Blair used the example of Pope Francis’ recent visit to Assisi, where the pope encountered a woman frustrated that her son in his 30s didn’t want to ask his girlfriend to marry him.

“The pope said ‘Madame stop ironing his shirts’,” Blair said, paraphrasing the encounter he had read about.

“That’s not the way popes usually speak,” Blair added as the crowd gathered for the press conference laughed. “But it’s certainly not unworthy of a pope.”

Meanwhile, despite the separation of church and state, many times the church has weighed in on issues such as gay marriage or physician-assisted suicide for terminally-ill patients.
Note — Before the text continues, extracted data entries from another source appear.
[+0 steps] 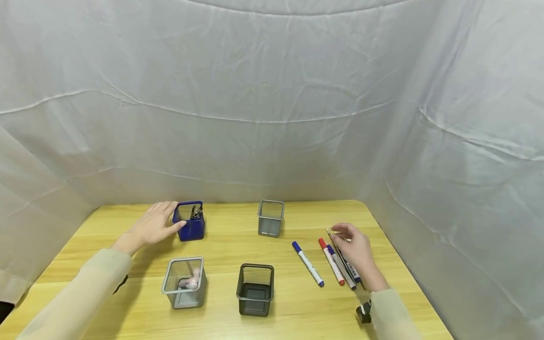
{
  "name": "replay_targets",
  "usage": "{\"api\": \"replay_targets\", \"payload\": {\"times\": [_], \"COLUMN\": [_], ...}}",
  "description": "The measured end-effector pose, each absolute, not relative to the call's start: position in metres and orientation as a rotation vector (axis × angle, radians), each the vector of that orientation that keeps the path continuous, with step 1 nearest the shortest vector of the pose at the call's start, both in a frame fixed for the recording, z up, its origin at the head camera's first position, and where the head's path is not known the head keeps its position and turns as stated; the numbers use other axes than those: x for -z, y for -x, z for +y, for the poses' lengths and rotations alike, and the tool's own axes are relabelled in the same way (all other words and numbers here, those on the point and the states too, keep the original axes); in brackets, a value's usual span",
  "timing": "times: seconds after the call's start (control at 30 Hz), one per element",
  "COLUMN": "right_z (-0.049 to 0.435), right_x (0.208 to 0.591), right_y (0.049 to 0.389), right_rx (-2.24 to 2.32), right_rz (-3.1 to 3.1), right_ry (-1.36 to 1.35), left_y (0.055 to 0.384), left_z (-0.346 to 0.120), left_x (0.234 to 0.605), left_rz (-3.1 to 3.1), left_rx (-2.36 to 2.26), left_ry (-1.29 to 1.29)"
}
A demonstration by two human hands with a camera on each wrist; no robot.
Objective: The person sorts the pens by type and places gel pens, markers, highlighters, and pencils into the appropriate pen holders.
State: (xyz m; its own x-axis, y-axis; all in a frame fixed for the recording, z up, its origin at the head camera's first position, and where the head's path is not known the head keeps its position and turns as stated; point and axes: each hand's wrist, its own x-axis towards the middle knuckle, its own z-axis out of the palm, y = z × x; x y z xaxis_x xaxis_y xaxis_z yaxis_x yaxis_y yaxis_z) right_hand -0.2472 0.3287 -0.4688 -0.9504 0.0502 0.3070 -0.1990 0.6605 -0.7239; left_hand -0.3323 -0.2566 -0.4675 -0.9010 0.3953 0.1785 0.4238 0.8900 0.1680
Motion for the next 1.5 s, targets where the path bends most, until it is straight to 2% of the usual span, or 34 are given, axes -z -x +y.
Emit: {"api": "replay_targets", "payload": {"times": [0.57, 1.5], "right_z": [0.372, 0.38], "right_x": [0.485, 0.492], "right_y": [0.248, 0.261], "right_rx": [-0.887, -0.715], "right_rz": [-2.795, -2.918], "right_ry": [-0.156, -0.297], "left_y": [0.333, 0.332], "left_z": [-0.257, -0.254], "left_x": [0.469, 0.469], "left_rz": [-2.922, -2.921], "left_rx": [0.319, 0.308], "left_ry": [0.629, 0.627]}}
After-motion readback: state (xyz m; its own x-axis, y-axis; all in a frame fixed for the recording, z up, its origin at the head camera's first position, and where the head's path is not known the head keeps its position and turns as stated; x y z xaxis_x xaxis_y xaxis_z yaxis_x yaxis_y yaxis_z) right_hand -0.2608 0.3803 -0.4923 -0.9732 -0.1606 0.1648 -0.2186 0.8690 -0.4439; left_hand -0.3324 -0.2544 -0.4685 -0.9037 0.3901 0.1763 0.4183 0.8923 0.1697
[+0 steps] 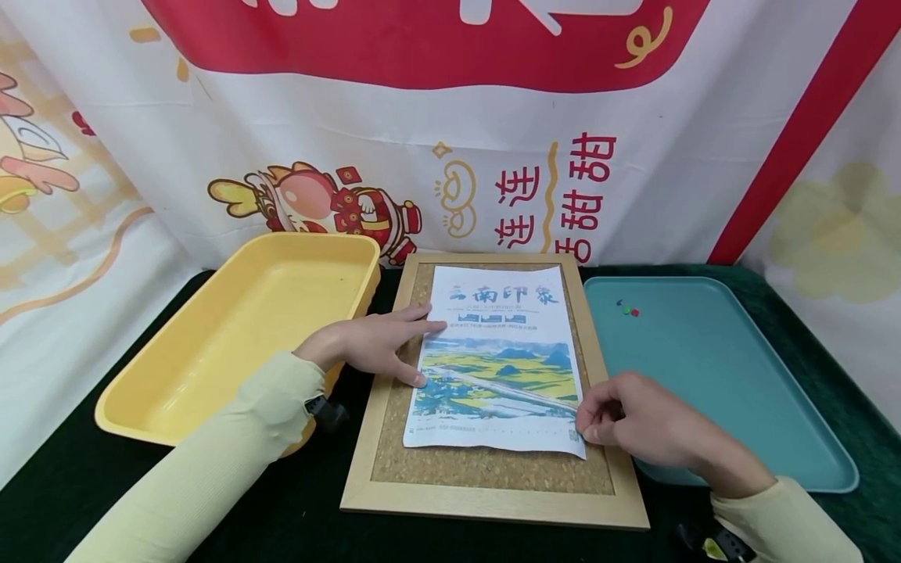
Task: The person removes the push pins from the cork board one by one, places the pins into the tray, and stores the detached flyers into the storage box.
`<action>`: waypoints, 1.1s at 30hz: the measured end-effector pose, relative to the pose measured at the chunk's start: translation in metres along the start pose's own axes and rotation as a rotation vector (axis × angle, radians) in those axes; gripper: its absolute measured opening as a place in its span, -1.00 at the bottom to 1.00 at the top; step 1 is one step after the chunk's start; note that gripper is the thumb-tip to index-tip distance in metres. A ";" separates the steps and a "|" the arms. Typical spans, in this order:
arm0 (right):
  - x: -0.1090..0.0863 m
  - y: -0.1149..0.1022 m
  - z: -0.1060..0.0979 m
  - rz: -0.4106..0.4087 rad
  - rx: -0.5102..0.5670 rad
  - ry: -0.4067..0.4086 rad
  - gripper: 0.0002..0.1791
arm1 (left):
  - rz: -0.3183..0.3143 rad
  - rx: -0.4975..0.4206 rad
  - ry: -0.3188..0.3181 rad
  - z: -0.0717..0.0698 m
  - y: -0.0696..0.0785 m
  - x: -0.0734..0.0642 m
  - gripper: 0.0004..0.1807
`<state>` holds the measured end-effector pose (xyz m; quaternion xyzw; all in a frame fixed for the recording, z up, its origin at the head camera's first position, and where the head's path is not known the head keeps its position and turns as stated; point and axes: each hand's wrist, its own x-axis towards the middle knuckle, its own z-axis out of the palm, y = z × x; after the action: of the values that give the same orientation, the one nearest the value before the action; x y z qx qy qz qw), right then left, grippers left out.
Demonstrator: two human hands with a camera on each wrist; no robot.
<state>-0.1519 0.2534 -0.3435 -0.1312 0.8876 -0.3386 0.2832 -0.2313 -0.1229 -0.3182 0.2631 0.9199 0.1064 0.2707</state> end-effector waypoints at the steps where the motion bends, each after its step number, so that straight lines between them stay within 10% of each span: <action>1: 0.000 0.000 0.000 0.002 -0.001 0.000 -0.94 | 0.000 0.001 -0.001 0.000 0.000 0.000 -0.02; 22: 0.001 -0.004 -0.001 0.008 0.058 0.048 -0.93 | -0.002 -0.010 -0.004 0.001 0.000 -0.001 -0.01; 33: 0.005 -0.009 -0.003 -0.001 0.050 0.218 -0.92 | -0.001 -0.004 -0.002 -0.002 0.001 -0.002 -0.02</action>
<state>-0.1575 0.2463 -0.3377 -0.0871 0.9043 -0.3733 0.1880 -0.2306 -0.1232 -0.3156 0.2622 0.9195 0.1078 0.2722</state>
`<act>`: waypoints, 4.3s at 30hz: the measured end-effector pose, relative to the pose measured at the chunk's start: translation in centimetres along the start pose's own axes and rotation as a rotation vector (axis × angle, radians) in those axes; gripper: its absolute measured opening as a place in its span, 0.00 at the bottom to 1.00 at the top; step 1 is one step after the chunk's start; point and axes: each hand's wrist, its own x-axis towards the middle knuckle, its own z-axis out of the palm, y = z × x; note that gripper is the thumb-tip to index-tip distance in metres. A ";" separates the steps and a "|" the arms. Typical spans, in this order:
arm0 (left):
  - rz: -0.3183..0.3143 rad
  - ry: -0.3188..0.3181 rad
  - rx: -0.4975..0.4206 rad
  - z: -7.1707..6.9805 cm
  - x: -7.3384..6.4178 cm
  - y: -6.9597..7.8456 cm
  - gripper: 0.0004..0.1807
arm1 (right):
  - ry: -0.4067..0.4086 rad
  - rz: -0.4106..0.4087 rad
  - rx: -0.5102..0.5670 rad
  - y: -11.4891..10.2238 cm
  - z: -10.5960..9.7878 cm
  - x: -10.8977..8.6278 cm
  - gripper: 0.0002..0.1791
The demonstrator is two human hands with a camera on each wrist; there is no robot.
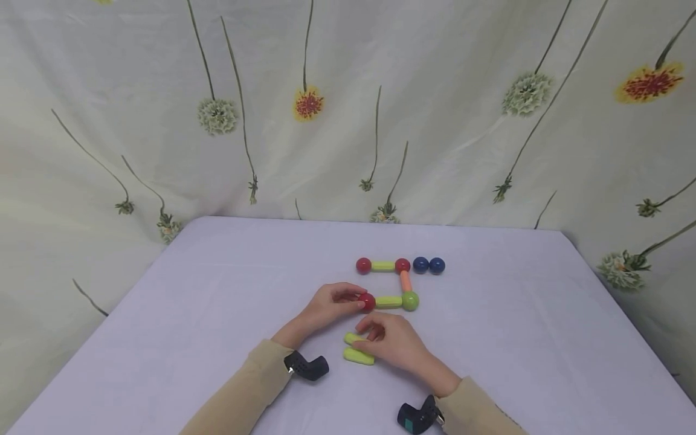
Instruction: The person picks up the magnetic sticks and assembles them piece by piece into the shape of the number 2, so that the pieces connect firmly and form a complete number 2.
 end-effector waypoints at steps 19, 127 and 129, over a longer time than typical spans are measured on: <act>-0.016 0.008 -0.012 0.1 0.0 0.2 0.15 | -0.014 0.022 -0.061 -0.2 -0.6 -0.1 0.10; -0.051 0.015 -0.006 0.5 1.3 -4.0 0.16 | 0.172 0.312 0.304 0.0 -0.8 0.4 0.14; -0.053 0.015 -0.004 0.5 1.3 -4.0 0.16 | 0.167 0.309 0.309 0.0 -0.8 0.5 0.15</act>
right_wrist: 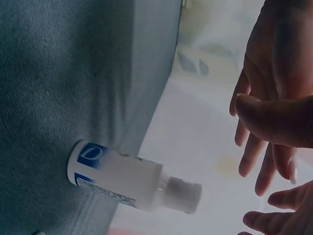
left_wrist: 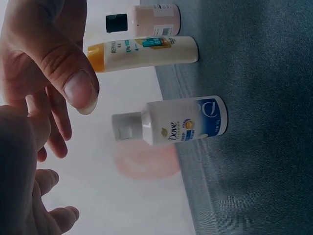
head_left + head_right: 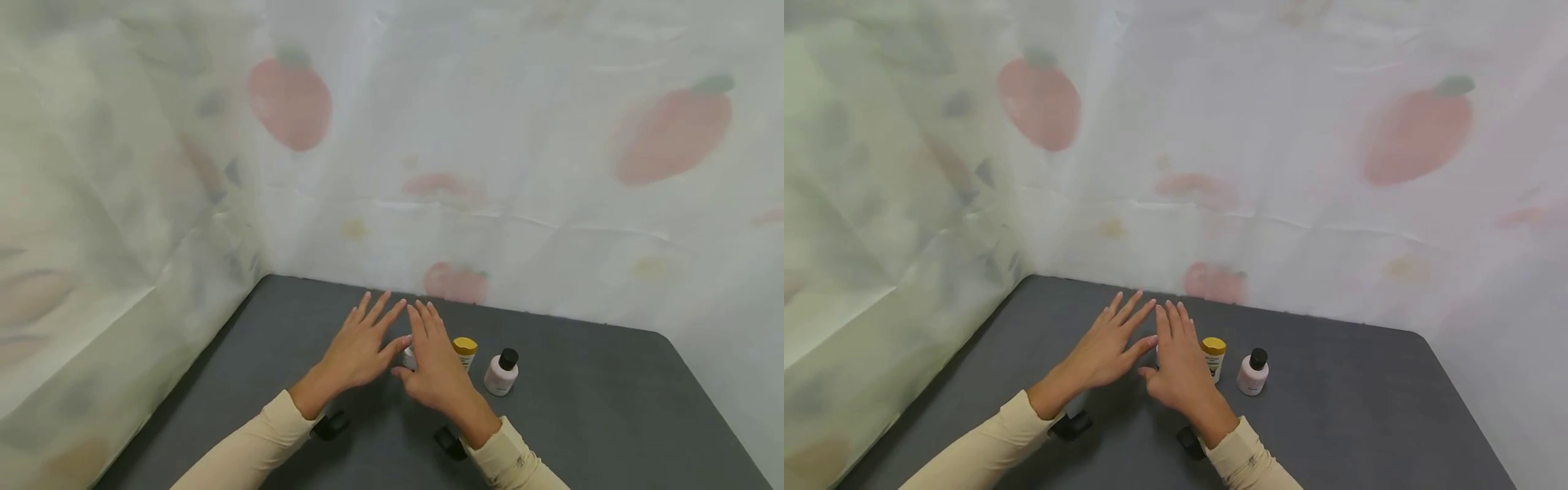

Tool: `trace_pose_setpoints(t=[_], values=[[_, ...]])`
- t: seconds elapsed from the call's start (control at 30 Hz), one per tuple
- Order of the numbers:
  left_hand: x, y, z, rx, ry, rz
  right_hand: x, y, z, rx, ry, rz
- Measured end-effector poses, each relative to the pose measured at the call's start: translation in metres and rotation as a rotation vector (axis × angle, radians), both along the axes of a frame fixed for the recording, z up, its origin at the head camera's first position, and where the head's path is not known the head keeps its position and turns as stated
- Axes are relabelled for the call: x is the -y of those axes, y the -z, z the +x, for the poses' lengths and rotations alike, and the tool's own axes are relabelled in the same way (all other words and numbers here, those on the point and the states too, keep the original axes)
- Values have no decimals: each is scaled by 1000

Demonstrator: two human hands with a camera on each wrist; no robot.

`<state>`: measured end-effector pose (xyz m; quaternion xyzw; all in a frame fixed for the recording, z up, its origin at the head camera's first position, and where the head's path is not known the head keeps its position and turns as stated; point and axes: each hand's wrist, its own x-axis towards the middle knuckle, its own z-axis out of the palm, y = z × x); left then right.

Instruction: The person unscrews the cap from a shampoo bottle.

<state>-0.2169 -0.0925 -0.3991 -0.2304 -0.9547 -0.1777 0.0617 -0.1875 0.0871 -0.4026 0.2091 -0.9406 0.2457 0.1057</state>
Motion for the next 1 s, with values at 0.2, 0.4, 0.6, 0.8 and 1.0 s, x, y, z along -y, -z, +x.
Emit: trace_pose_setpoints(t=[0.2,0.4,0.6,0.8,1.0], values=[[-3,7,-3,17,8,17,-1,7,0,16,31,-24],[-5,16,-9,35,39,94,-1,17,-2,20,46,-44],[-9,26,-13,120,87,188,-1,28,-2,28,66,-69],[-8,33,-16,196,118,281,1,36,-2,42,98,-115],[-8,42,-23,174,190,375,2,43,-2,69,129,-120]])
“Whether I was an archbishop or not, I certainly subscribe to the teaching of the church on these matters that is rooted in the gospel and I believe rooted even more in just human reason and the difference between right and wrong,” Blair said. “That would mean a tremendous respect for the God-given institution of marriage and respect for human life.”

In Connecticut, gay marriage has been legal since Nov. 12, 2008. Lawmakers debated a bill that would allow physician-assisted suicide this year, but it failed to make it out of committee.

Blair said he knows those issues are contentious but he believes people understand where the church is coming from on that and “as part of the process we do have to bear witness to these truths.”

The Archdiocese of Hartford is made up of about 591,528 Catholics and 213 parishes. The diocese has about 446 priests and about 299 deacons. It covers Hartford, Litchfield, and New Haven counties.